§ Exercise details
Please return the material exactly; leave no entry out.
** Source data follows **
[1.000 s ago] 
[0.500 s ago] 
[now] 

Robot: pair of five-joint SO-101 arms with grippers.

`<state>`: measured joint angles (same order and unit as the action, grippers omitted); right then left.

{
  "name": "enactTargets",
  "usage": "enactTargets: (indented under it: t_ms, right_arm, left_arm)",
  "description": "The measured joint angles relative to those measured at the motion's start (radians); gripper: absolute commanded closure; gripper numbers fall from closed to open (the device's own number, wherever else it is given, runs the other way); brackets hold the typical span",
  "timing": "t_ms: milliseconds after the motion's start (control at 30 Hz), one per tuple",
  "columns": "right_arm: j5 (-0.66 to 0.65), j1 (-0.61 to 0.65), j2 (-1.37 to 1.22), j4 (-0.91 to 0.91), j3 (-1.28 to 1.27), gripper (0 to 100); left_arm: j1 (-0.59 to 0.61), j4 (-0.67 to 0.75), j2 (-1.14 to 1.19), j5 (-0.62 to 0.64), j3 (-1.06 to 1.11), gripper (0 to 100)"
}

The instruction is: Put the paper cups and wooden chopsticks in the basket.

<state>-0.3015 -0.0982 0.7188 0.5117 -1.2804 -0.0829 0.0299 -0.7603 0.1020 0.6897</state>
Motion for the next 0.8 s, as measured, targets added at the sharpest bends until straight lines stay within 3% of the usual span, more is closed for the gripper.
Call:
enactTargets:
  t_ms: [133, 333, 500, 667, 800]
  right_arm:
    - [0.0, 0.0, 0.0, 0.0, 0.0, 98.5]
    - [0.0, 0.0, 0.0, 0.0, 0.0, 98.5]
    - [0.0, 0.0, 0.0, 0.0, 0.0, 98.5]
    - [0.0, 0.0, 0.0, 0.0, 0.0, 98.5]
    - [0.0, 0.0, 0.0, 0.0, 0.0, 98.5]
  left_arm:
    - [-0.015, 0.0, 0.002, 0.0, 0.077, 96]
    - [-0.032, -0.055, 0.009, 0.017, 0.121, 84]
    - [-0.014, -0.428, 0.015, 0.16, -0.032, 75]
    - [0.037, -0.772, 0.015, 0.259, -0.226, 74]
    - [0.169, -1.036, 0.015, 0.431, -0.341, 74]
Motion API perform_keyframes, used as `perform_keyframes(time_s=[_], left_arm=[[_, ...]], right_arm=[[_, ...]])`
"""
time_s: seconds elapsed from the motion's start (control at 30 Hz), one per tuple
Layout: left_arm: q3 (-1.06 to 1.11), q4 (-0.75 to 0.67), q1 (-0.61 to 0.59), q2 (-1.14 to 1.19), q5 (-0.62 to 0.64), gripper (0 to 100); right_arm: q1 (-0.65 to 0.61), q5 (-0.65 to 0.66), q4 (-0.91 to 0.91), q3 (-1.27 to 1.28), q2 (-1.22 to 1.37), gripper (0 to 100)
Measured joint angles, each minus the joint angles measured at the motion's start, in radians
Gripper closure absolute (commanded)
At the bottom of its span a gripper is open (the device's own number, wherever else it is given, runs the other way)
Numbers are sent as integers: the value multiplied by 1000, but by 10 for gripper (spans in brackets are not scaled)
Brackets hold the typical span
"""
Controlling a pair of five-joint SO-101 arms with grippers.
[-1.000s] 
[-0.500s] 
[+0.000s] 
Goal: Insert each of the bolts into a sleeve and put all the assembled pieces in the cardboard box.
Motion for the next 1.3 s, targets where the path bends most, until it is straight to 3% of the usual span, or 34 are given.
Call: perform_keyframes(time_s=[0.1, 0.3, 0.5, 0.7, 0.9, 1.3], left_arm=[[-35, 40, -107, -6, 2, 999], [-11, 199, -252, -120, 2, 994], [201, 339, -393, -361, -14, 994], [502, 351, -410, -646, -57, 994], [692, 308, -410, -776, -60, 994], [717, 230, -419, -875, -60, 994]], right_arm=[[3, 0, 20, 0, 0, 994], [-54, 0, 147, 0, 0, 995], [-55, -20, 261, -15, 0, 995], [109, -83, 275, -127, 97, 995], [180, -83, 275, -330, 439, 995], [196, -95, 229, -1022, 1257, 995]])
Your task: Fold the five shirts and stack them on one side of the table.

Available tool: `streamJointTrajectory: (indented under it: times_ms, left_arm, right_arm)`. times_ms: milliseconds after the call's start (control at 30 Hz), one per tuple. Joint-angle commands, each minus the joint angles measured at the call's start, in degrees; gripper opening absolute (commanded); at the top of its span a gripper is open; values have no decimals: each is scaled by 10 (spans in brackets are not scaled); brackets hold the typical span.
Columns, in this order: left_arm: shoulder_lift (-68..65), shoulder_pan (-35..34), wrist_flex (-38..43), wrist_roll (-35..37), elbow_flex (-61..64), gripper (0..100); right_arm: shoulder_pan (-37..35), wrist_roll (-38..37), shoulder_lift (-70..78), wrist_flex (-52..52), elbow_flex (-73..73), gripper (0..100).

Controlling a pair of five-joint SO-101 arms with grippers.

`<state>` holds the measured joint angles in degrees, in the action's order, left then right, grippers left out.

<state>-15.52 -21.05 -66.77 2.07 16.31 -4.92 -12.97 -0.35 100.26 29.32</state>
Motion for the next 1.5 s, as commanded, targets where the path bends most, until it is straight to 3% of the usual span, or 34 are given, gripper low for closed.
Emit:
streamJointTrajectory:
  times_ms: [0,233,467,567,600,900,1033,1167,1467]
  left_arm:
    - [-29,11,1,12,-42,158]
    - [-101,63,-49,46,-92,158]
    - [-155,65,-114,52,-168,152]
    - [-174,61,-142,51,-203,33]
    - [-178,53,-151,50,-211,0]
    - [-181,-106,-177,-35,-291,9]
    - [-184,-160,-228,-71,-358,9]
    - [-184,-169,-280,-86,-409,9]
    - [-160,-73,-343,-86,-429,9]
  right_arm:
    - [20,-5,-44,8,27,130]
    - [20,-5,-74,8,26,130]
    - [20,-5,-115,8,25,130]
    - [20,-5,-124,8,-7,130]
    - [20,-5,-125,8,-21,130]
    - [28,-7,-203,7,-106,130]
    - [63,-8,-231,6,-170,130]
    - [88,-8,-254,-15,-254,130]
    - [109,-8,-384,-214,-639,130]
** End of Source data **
§ Task solution
[1.000 s ago] 
[0.500 s ago] 
[now] 

Robot: pair of five-joint SO-101 arms with grippers.

`<state>`: measured joint angles (same order and unit as the action, grippers omitted); right then left.

{
  "name": "enactTargets",
  "usage": "enactTargets: (indented under it: t_ms, right_arm, left_arm)",
  "description": "The measured joint angles relative to those measured at the motion's start (radians); gripper: absolute commanded closure; gripper numbers fall from closed to open (the device's own number, wherever else it is given, runs the other way); brackets hold the typical span",
  "timing": "t_ms: milliseconds after the motion's start (control at 30 Hz), one per tuple",
  "columns": "right_arm: j5 (-0.66 to 0.65), j1 (-0.61 to 0.65), j2 (-1.37 to 1.22), j4 (-0.91 to 0.91), j3 (-1.28 to 1.27), gripper (0 to 100); left_arm: j1 (-0.59 to 0.61), j4 (-0.67 to 0.75), j2 (-1.14 to 1.19), j5 (-0.62 to 0.64), j3 (-1.06 to 1.11), gripper (0 to 100)"
}

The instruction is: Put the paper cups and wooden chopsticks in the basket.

<state>-0.3015 -0.0982 0.7188 0.5117 -1.2804 -0.0829 0.0299 -0.7603 0.1020 0.6897</state>
Motion for the next 0.8 s, as measured, targets added at the sharpest bends until straight lines stay within 3% of the usual span, more is closed for the gripper.
Call:
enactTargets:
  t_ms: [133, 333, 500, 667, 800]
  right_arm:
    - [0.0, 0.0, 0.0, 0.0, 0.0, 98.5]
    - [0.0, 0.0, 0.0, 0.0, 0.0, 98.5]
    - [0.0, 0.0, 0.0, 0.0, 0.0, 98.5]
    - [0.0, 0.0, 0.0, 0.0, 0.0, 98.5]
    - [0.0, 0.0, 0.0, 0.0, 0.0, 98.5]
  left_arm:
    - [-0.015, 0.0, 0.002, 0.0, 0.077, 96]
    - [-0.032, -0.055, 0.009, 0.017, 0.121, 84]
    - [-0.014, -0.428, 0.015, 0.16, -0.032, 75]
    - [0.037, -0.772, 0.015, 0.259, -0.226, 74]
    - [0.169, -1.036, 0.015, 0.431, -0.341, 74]
Motion API perform_keyframes, used as `perform_keyframes(time_s=[_], left_arm=[[_, ...]], right_arm=[[_, ...]])`
"""
time_s: seconds elapsed from the motion's start (control at 30 Hz), one per tuple
Layout: left_arm: q3 (-1.06 to 1.11), q4 (-0.75 to 0.67), q1 (-0.61 to 0.59), q2 (-1.14 to 1.19), q5 (-0.62 to 0.64), gripper (0 to 100); right_arm: q1 (-0.65 to 0.61), q5 (-0.65 to 0.66), q4 (-0.91 to 0.91), q3 (-1.27 to 1.28), q2 (-1.22 to 1.37), gripper (0 to 100)
Measured joint angles, each minus the joint angles measured at the motion's start, in radians
Gripper closure absolute (commanded)
At the bottom of its span a gripper is open (the device's own number, wherever else it is given, runs the other way)
Numbers are sent as integers: the value multiplied by 1000, but by 10 for gripper (spans in brackets are not scaled)
Brackets hold the typical span
"""
Controlling a pair of five-joint SO-101 arms with grippers.
[-1.000s] 
[-0.500s] 
[+0.000s] 
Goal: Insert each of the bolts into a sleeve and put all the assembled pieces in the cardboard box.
Motion for the next 1.3 s, targets where the path bends most, until it is straight to 3% of the usual span, or 34 are given.
Call: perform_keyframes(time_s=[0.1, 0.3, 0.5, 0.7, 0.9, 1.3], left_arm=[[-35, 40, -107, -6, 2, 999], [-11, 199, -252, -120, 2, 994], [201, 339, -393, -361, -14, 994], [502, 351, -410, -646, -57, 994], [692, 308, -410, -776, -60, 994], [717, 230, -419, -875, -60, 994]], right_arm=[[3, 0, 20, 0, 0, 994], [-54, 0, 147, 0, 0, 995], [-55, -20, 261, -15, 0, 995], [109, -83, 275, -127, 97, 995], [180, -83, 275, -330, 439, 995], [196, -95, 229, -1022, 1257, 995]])
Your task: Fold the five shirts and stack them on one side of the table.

Available tool: `streamJointTrajectory: (indented under it: times_ms, left_arm, right_arm)`. times_ms: milliseconds after the call's start (control at 30 Hz), one per tuple. Joint-angle commands, each minus the joint angles measured at the call's start, in degrees; gripper opening absolute (commanded); at the top of its span a gripper is open; values have no decimals: each is scaled by 10 (spans in brackets are not scaled); brackets hold the typical span.
Columns, in this order: left_arm: shoulder_lift (-68..65), shoulder_pan (-35..34), wrist_flex (-38..43), wrist_roll (-35..37), elbow_flex (-61..64), gripper (0..100); right_arm: shoulder_pan (-37..35), wrist_roll (-38..37), shoulder_lift (-70..78), wrist_flex (-52..52), elbow_flex (-73..73), gripper (0..100).

Controlling a pair of five-joint SO-101 arms with grippers.

`<state>` holds the measured joint angles in degrees, in the action's order, left then right, grippers left out.

<state>-15.52 -21.05 -66.77 2.07 16.31 -4.92 -12.97 -0.35 100.26 29.32</state>
Motion for the next 1.5 s, as commanded, targets where the path bends most, until it is straight to 3% of the usual span, or 34 are given, gripper low for closed.
Emit:
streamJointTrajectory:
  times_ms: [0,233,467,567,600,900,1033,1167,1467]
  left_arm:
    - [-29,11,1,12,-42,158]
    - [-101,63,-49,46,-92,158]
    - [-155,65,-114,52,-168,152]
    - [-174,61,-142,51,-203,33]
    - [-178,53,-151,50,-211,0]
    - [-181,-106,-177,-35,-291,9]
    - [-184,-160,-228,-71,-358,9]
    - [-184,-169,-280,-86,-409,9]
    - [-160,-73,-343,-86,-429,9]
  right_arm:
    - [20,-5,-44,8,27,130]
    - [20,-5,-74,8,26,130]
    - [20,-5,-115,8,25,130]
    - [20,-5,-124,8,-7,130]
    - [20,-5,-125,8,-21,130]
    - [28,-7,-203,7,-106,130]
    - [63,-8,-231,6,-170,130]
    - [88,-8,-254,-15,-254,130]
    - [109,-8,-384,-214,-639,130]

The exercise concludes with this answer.